判定部24は、指定経路の復元に成功したと判定した場合(ステップS41;Yes)、ステップS42において、復元された指定経路が現在位置と整合するか否かを判定する。例えば、判定部24は、例えば図4(A)の状態のように、復元された指定経路から現在位置が外れている場合、あるいは指定経路上で目的地が現在位置に対して進行方向の後方側にある場合、指定経路が現在位置と整合しないと判定する(ステップS42;No)。判定部24は、指定経路が現在位置と整合すると判定した場合(ステップS42;Yes)、ステップS43において走行指令(図6の第2の走行指令)を実行すると判定する。以降の処理は、図6のステップS20へ続く。判定部24は、指定経路の復元に失敗したと判定した場合(ステップS41;No)、または指定経路が現在位置と整合しないと判定した場合(ステップS42;No)、ステップS44において、走行指令(図7の第2の走行指令)を実行しないと判定する。以降の処理は、図7のステップS31へ続く。

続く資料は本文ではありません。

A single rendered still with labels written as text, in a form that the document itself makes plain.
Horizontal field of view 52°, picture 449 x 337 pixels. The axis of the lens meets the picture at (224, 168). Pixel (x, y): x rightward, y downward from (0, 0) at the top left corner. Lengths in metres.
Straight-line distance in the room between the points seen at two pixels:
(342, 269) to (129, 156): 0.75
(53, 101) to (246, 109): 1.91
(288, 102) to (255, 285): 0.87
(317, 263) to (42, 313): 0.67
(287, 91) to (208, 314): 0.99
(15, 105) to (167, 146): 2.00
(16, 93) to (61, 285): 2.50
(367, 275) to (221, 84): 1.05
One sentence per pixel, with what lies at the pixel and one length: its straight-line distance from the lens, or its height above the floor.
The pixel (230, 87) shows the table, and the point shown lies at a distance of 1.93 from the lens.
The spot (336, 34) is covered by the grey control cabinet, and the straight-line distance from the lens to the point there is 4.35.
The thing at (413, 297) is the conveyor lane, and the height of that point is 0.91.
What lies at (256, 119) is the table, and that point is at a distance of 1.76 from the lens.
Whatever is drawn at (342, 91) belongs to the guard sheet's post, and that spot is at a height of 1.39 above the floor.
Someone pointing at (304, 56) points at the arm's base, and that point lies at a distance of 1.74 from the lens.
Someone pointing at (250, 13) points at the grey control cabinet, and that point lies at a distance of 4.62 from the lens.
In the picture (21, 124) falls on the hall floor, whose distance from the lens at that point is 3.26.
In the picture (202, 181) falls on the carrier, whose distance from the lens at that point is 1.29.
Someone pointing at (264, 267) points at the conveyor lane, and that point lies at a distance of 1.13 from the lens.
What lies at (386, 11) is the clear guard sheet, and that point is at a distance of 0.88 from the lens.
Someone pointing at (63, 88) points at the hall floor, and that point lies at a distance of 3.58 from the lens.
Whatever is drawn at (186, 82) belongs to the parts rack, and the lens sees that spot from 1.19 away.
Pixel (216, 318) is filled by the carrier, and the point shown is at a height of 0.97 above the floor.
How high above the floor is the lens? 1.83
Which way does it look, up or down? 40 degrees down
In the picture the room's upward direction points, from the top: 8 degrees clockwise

図8(B)は、経路復元部22が復元する指定経路を用いない判定処理の例である。ステップS51において、判定部24は、走行指令を取得する。また、ステップS52において、判定部24は、位置センサ16が検出した現在位置を取得する。ステップS53において、判定部24は、第2の走行指令に指定された開始区間(指定経路の起点)は、現在位置よりも下流であるか否かを判定する。例えば、判定部24は、開始区間が現在位置に対して走行車の進行方向の前方側(下流側)である場合、開始区間が現在位置よりも下流であると判定する(ステップS53;Yes)。判定部24は、開始区間が現在位置よりも下流であると判定した場合(ステップS53;Yes)、ステップS54において走行指令を実行すると判定する。また、判定部24は、開始区間が現在位置よりも下流でないと判定した場合(ステップS53;No)、ステップS55において走行指令を実行しないと判定する。走行車3の通信部25は、判定部24の判定結果を上位制御装置4に送信する。

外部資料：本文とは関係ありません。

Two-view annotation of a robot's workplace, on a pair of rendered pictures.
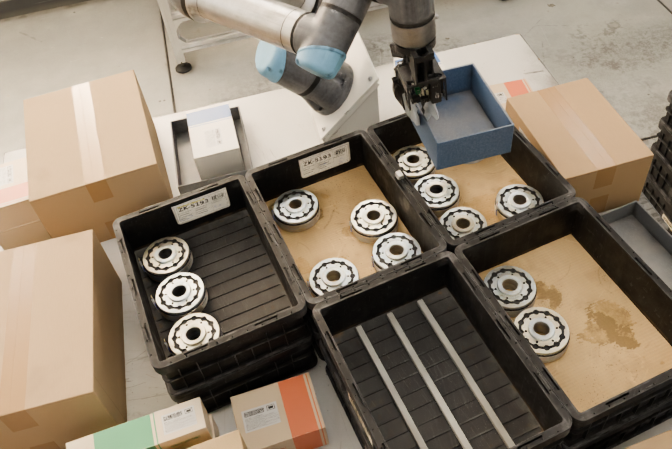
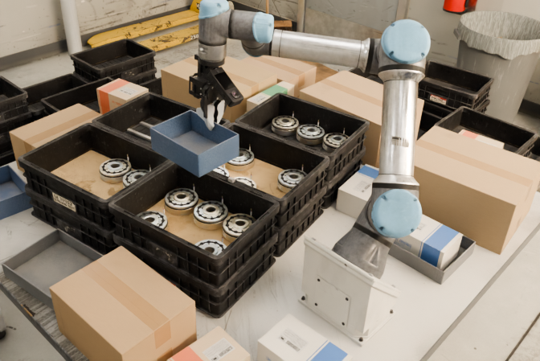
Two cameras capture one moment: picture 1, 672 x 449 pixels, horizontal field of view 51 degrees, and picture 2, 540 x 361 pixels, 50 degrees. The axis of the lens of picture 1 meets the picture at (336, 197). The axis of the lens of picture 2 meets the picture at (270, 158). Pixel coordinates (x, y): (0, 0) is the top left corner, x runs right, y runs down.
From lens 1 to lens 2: 242 cm
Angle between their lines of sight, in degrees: 92
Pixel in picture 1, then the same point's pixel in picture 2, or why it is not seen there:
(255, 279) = not seen: hidden behind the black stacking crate
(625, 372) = (67, 174)
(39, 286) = (370, 104)
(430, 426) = not seen: hidden behind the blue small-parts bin
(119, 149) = (431, 157)
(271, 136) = (398, 278)
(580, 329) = (94, 183)
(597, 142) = (100, 283)
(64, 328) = (337, 99)
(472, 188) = (190, 233)
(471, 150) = (173, 129)
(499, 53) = not seen: outside the picture
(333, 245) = (256, 178)
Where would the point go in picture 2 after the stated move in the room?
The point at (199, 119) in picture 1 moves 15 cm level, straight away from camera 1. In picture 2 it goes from (443, 231) to (490, 253)
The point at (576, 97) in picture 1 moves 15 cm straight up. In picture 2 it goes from (128, 324) to (120, 277)
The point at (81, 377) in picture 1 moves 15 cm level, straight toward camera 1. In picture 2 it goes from (309, 92) to (273, 86)

図8(B)の判定処理は、例えば、図3に示した走行指令Cm1を用いる場合に、適用可能である。この判定処理を適用する場合、復元される指定経路を判定処理に用いないので、経路復元部22は、ステップS19の処理よりも前に指定経路を復元しなくてもよい。例えば、経路復元部22は、走行指令を実行すると判定された場合(ステップS54)に指定経路を復元し、走行指令を実行しないと判定された場合(ステップS55)に指定経路を復元しなくてもよい。
なお、本発明の技術範囲は、上述の実施形態などで説明した態様に限定されるものではない。上述の実施形態などで説明した要件の1つ以上は、省略されることがある。また、上述の実施形態などで説明した要件は、適宜組み合わせることができる。また、法令で許容される限りにおいて、上述の実施形態などで引用した全ての文献の開示を援用して本文の記載の一部とする。